Updated 2026-05-21 · By Abhishek Raj · Our methodology
| Feature | Mistral Embed | NVIDIA Nemotron 70B |
|---|---|---|
| Category | Embedding | Open Source |
| Parameters | ~200M | 70B |
| Context Window | 8K | 128K |
| Input Price | $0.001/1M tokens | $0.04/1M tokens |
| Output Price | N/A/1M tokens | $0.06/1M tokens |
| Latency | ~15ms | ~300ms |
Choose Mistral Embed when:
- ✓ RAG pipelines
- ✓ Semantic search
- ✓ Document clustering
Fast, Low cost, Good quality
Choose NVIDIA Nemotron 70B when:
- ✓ Helpful chatbots
- ✓ Customer service
- ✓ Q&A
Optimized for helpfulness, Strong quality, Good reasoning
Verdict: Mistral Embed vs NVIDIA Nemotron 70B
For cost efficiency, Mistral Embed wins at $0.001/1M input tokens. For speed, Mistral Embed is faster at ~15ms. Mistral Embed excels at RAG pipelines while NVIDIA Nemotron 70B is better for Helpful chatbots. Both are available on XALEN through a single API — try them in the Playground to see which fits your workload.
Detailed Analysis
Pricing Comparison
Mistral Embed costs $0.001/1M input tokens and N/A/1M output tokens. NVIDIA Nemotron 70B costs $0.04 input and $0.06 output. Mistral Embed is 40.0x cheaper on input tokens. XALEN offers batch processing at 50% discount on both models.
Performance & Context
Mistral Embed has a 8K context window with ~15ms latency. NVIDIA Nemotron 70B offers 128K context at ~300ms. NVIDIA Nemotron 70B has the larger context window.
Best For
Mistral Embed (Embedding) is optimized for: RAG pipelines, Semantic search, Document clustering. NVIDIA Nemotron 70B (Open Source) works best for: Helpful chatbots, Customer service, Q&A.
Try Both on XALEN
Both models are available through XALEN's OpenAI-compatible API. Switch between them by changing the model parameter:
from xalen import XALEN
client = XALEN(api_key="xln_test_YOUR_KEY")
# Use Mistral Embed
response_a = client.chat.completions.create(
model="mistral-embed",
messages=[{"role": "user", "content": "Your question here"}]
)
# Use NVIDIA Nemotron 70B
response_b = client.chat.completions.create(
model="nvidia-llama-3-1-nemotron-70b",
messages=[{"role": "user", "content": "Your question here"}]
)
Frequently Asked Questions
Which is better, Mistral Embed or NVIDIA Nemotron 70B?
Mistral Embed (Embedding, ~200M) offers Fast. NVIDIA Nemotron 70B (Open Source, 70B) offers Optimized for helpfulness.
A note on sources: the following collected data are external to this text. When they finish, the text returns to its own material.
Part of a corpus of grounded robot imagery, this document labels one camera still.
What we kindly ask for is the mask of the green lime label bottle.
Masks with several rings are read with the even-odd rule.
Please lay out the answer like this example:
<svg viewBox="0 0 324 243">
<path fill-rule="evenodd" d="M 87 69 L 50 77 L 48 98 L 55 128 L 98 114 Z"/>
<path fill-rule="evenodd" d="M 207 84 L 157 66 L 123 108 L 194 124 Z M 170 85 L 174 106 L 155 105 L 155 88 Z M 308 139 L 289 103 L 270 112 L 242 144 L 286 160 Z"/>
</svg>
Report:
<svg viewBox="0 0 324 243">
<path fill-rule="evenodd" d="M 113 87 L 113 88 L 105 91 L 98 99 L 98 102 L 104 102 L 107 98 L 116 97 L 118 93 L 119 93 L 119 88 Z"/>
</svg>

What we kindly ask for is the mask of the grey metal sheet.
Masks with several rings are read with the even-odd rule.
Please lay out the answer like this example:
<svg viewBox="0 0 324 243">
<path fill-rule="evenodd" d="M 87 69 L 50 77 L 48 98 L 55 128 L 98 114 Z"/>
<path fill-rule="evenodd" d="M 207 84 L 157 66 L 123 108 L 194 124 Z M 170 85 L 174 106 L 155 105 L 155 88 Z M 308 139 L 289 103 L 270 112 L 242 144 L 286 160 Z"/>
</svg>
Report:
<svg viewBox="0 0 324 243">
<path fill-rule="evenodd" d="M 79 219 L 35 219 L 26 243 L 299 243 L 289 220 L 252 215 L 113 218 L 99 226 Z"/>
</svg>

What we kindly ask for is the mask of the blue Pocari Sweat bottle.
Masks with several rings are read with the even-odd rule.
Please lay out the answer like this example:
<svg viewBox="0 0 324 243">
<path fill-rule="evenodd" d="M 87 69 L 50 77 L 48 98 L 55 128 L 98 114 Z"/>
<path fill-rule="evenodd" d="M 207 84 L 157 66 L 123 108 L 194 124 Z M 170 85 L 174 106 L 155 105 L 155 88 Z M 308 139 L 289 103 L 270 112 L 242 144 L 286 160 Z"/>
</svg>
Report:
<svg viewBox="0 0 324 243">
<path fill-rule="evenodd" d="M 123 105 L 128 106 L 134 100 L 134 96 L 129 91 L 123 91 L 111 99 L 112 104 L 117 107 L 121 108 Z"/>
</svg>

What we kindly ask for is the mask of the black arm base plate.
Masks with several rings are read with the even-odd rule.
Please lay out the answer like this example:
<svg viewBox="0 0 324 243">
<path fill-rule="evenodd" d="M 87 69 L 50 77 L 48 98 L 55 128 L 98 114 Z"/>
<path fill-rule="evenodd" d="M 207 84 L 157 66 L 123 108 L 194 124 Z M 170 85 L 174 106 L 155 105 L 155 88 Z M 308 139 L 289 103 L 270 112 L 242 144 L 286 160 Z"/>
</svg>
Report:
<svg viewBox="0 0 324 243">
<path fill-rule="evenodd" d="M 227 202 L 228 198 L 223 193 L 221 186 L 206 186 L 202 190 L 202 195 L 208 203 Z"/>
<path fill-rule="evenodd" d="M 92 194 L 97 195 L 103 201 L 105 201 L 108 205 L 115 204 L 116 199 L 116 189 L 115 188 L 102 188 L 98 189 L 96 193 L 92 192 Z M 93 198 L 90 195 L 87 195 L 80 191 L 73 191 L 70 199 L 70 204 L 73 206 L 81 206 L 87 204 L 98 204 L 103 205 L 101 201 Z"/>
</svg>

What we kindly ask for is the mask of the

Choose Mistral Embed for RAG pipelines or NVIDIA Nemotron 70B for Helpful chatbots.
How much does Mistral Embed cost vs NVIDIA Nemotron 70B?
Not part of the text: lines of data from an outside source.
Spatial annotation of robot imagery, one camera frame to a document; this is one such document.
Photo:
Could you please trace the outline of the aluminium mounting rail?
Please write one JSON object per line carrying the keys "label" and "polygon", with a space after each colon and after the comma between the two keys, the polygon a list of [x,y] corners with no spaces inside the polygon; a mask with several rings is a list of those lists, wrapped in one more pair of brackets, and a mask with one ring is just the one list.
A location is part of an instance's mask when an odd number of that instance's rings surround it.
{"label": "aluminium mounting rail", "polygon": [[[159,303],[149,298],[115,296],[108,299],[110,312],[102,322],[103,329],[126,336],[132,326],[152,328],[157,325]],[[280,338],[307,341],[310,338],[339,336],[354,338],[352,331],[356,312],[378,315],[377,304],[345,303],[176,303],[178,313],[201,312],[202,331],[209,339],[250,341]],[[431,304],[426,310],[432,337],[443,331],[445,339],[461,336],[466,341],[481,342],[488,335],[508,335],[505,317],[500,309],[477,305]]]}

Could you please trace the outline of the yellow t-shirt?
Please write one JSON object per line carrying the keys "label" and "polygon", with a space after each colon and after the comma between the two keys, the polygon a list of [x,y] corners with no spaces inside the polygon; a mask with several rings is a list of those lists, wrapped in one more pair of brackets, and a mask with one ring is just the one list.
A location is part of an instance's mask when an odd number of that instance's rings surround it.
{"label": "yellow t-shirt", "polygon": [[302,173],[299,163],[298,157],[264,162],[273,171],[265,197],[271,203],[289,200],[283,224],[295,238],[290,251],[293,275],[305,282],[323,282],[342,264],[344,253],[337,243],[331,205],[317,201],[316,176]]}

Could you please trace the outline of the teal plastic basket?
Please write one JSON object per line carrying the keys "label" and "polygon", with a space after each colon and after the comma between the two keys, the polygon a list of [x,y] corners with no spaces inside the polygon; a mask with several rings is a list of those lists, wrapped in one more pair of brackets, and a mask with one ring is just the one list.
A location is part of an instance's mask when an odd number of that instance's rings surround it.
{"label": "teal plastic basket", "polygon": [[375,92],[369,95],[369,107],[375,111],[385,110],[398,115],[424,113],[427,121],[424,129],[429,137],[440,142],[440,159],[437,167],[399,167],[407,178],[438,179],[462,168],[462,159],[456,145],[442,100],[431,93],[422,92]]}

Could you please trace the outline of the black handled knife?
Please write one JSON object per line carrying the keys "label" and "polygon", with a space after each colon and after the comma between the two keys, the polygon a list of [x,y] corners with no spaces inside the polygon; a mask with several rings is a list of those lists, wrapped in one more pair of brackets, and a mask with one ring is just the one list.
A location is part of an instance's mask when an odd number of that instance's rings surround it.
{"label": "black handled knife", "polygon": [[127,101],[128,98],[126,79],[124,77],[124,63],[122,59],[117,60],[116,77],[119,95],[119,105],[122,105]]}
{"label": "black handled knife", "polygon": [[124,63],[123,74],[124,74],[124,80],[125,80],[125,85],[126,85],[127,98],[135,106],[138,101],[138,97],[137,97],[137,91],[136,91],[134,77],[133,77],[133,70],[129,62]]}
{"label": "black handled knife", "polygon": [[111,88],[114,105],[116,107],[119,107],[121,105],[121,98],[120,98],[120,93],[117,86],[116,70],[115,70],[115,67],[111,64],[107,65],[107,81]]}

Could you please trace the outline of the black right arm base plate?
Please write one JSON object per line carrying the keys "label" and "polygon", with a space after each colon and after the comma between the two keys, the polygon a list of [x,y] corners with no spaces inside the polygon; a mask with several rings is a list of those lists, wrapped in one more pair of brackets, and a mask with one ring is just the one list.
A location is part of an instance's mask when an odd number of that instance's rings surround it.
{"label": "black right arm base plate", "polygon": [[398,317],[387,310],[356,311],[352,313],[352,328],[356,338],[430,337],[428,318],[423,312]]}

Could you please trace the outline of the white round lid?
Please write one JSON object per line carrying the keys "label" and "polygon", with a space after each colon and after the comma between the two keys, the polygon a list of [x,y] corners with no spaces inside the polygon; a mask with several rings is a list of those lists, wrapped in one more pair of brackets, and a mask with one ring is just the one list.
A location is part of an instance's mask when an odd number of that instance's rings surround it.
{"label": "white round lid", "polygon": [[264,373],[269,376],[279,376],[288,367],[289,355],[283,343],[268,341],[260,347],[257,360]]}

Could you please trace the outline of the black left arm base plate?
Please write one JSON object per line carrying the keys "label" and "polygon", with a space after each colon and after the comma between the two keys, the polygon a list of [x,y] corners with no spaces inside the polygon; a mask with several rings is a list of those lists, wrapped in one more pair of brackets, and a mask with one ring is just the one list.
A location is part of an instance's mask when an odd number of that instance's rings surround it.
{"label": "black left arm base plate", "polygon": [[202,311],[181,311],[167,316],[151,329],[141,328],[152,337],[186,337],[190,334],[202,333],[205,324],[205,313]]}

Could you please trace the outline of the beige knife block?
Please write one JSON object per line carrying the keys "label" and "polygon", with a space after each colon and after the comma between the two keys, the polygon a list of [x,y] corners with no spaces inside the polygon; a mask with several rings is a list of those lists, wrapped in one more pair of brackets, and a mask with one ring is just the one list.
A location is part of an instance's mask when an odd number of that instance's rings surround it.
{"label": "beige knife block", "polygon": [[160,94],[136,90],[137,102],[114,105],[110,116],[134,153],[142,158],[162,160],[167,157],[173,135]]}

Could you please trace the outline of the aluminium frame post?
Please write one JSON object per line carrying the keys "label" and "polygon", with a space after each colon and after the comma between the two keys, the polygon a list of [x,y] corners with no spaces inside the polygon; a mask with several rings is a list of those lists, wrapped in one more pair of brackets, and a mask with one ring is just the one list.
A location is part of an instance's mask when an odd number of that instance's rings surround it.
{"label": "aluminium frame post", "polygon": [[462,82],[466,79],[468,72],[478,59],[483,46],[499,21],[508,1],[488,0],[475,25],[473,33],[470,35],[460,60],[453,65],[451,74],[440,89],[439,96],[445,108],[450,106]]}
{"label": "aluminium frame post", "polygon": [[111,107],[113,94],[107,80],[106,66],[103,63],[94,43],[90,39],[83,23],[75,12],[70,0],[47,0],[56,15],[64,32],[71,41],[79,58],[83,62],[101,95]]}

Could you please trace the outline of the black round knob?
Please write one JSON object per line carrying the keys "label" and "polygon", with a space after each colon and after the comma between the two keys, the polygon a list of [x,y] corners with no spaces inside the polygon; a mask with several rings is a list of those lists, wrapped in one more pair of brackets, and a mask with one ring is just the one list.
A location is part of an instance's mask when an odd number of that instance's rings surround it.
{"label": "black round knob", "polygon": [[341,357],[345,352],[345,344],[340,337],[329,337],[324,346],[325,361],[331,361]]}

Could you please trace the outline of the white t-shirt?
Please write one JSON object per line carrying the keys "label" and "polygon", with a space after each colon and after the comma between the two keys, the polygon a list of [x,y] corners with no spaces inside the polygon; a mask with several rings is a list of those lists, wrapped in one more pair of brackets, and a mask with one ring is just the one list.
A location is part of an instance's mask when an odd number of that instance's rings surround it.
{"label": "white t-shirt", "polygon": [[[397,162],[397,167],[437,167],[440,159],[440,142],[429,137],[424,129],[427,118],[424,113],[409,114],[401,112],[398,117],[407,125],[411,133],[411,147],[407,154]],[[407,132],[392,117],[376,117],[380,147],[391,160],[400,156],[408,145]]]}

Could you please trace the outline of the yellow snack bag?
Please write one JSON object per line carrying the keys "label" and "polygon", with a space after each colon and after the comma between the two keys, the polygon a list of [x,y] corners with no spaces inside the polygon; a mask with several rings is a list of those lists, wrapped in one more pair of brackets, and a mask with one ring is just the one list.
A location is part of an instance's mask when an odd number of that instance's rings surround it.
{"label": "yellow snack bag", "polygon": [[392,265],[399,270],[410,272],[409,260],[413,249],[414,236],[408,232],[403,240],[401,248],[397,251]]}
Mistral Embed: $0.001/1M input, N/A/1M output. NVIDIA Nemotron 70B: $0.04/1M input, $0.06/1M output. Both available on XALEN with batch processing at 50% discount.
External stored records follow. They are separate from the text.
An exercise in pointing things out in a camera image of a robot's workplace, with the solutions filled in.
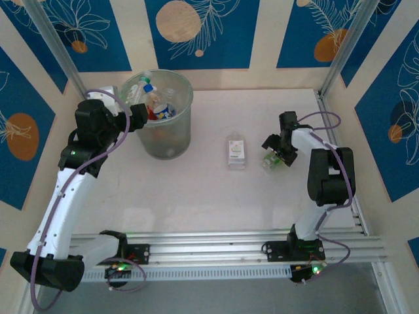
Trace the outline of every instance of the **vertical metal post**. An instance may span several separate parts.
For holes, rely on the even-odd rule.
[[[335,58],[333,59],[326,79],[320,88],[319,92],[322,99],[324,99],[327,96],[327,93],[329,93],[329,90],[348,61],[352,50],[355,48],[358,39],[362,35],[365,27],[369,22],[369,19],[373,15],[378,3],[380,2],[380,0],[358,1],[362,1],[363,3],[359,8],[358,13],[355,15],[354,21],[349,27],[348,33],[346,34]]]
[[[63,69],[67,78],[73,83],[76,91],[84,98],[86,87],[79,76],[79,72],[60,37],[56,33],[54,26],[51,24],[46,12],[42,8],[42,4],[38,0],[22,1],[29,17],[37,27],[43,40],[48,45],[58,64]]]

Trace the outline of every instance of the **trash bin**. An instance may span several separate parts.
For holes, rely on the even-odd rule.
[[[145,150],[158,159],[172,159],[186,151],[191,142],[191,104],[193,90],[190,82],[169,70],[152,70],[151,85],[157,90],[171,88],[175,91],[172,105],[176,115],[165,120],[148,120],[137,134]],[[141,74],[130,78],[122,87],[120,98],[126,101],[131,87],[139,82]]]

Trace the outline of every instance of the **white platform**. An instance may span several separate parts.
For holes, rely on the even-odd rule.
[[[261,148],[279,133],[278,116],[318,111],[313,90],[195,92],[192,141],[174,160],[151,158],[130,134],[104,163],[75,233],[203,232],[290,228],[310,201],[308,157],[267,174]],[[322,126],[321,116],[304,121]],[[227,167],[226,137],[237,131],[247,143],[247,167]],[[325,132],[319,132],[327,138]],[[335,212],[328,228],[351,228],[350,209]]]

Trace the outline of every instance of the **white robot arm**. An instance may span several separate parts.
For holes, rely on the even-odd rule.
[[[112,86],[101,90],[111,95],[117,94]],[[43,220],[27,251],[14,252],[10,260],[11,266],[28,281],[35,256],[39,257],[35,283],[65,291],[74,290],[84,271],[106,258],[125,258],[126,236],[111,231],[101,232],[94,240],[70,251],[71,235],[81,205],[107,159],[107,156],[100,158],[100,155],[107,152],[127,128],[127,117],[123,110],[105,93],[89,93],[87,100],[79,103],[75,112],[77,129],[70,134],[68,145],[62,150],[56,186]],[[133,105],[130,111],[132,115],[129,117],[128,131],[141,129],[148,116],[144,104]],[[85,167],[84,164],[89,161],[91,163]],[[58,196],[61,197],[60,202],[55,205]],[[54,206],[55,212],[50,217]]]
[[[313,254],[324,259],[318,232],[330,210],[342,206],[355,194],[353,152],[348,147],[336,147],[319,138],[311,126],[298,123],[294,111],[280,115],[280,129],[281,133],[270,135],[262,147],[271,148],[289,167],[297,157],[297,151],[309,156],[307,191],[313,202],[292,226],[287,241],[265,243],[276,253],[269,254],[268,260],[302,261],[309,260]]]

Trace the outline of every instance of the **decorative wallpaper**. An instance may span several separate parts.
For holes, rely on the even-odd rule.
[[[355,110],[392,201],[419,187],[419,22]]]
[[[363,40],[355,51],[357,57],[352,58],[350,65],[342,72],[348,82],[390,19],[398,1],[400,0],[381,0],[378,4]],[[362,2],[363,0],[295,0],[277,68],[330,66]]]
[[[45,0],[41,4],[80,72],[131,71],[109,0]],[[63,92],[67,77],[22,2],[0,0],[0,6]]]
[[[374,46],[374,43],[379,38],[381,32],[386,27],[387,22],[392,17],[397,6],[401,0],[381,0],[371,16],[367,27],[364,29],[359,38],[355,48],[346,62],[342,72],[342,79],[346,86],[349,86],[351,80],[361,67],[364,59],[367,57],[369,51]]]
[[[21,210],[55,114],[0,48],[0,200]]]
[[[259,0],[145,0],[158,67],[247,69]]]
[[[419,267],[419,237],[407,241],[416,265]]]
[[[5,259],[5,255],[6,255],[6,250],[0,248],[0,269],[1,269],[1,265],[3,263],[3,260]]]

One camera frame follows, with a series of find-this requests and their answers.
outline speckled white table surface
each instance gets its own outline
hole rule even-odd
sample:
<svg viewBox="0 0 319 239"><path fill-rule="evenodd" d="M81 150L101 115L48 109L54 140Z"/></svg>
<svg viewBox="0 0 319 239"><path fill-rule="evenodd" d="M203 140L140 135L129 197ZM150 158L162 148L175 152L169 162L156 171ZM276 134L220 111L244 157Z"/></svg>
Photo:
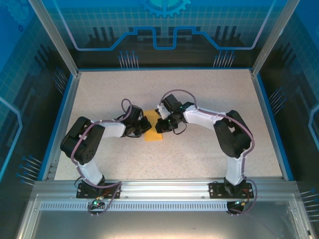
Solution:
<svg viewBox="0 0 319 239"><path fill-rule="evenodd" d="M121 100L128 98L143 110L155 109L163 94L185 89L205 109L236 110L254 135L255 149L248 155L247 176L281 176L279 164L248 70L158 70L84 72L81 75L68 130L80 116L91 120L121 115ZM192 101L176 92L182 103ZM226 155L215 132L188 124L181 135L163 135L163 141L107 138L95 155L106 179L177 179L224 177ZM61 153L55 180L74 180L78 172Z"/></svg>

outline gear graphic
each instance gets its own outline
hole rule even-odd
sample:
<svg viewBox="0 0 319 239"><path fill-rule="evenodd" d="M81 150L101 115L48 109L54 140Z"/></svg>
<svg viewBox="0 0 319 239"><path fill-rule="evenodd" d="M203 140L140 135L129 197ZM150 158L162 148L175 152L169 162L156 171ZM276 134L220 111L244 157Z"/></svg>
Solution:
<svg viewBox="0 0 319 239"><path fill-rule="evenodd" d="M181 10L186 9L186 5L190 4L190 0L141 0L144 10L148 10L150 14L156 17L173 17L179 14Z"/></svg>
<svg viewBox="0 0 319 239"><path fill-rule="evenodd" d="M7 7L8 12L19 24L23 24L23 21L29 17L28 0L1 0L1 5Z"/></svg>

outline blue enclosure wall
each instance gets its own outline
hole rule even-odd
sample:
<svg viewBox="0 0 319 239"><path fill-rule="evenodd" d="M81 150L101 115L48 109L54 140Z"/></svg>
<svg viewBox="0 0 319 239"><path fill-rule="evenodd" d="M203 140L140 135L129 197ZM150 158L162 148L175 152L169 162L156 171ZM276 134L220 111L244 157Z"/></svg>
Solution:
<svg viewBox="0 0 319 239"><path fill-rule="evenodd" d="M45 0L79 68L251 67L286 0Z"/></svg>
<svg viewBox="0 0 319 239"><path fill-rule="evenodd" d="M300 1L260 72L301 191L319 190L318 9L318 1Z"/></svg>
<svg viewBox="0 0 319 239"><path fill-rule="evenodd" d="M69 77L28 2L0 0L2 239L15 238L32 190L29 183L38 174L38 166L22 159L43 160Z"/></svg>

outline yellow cloth
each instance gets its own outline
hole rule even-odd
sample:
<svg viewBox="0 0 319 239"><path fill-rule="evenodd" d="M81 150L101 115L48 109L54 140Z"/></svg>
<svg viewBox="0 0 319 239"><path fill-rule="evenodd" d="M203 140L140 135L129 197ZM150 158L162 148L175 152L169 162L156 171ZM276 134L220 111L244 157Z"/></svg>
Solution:
<svg viewBox="0 0 319 239"><path fill-rule="evenodd" d="M155 125L158 122L158 119L160 118L159 115L154 110L151 110L151 111L144 111L144 116L146 116L148 118L148 120L152 126L152 128L149 129L144 134L144 140L146 142L163 140L163 134L157 133L156 129L155 129Z"/></svg>

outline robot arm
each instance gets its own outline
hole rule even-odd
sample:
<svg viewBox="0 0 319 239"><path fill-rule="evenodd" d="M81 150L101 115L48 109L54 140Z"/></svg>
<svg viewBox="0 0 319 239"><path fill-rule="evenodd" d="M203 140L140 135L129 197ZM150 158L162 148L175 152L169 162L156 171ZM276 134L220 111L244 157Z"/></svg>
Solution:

Can I use both models on XALEN?
Yes. XALEN provides 200+ models through a single OpenAI-compatible API. Switch between Mistral Embed and NVIDIA Nemotron 70B by changing the model parameter. No code changes needed.
Related Comparisons
Last updated: 2026-05-21. Pricing and specifications may change. Check pricing page for latest rates.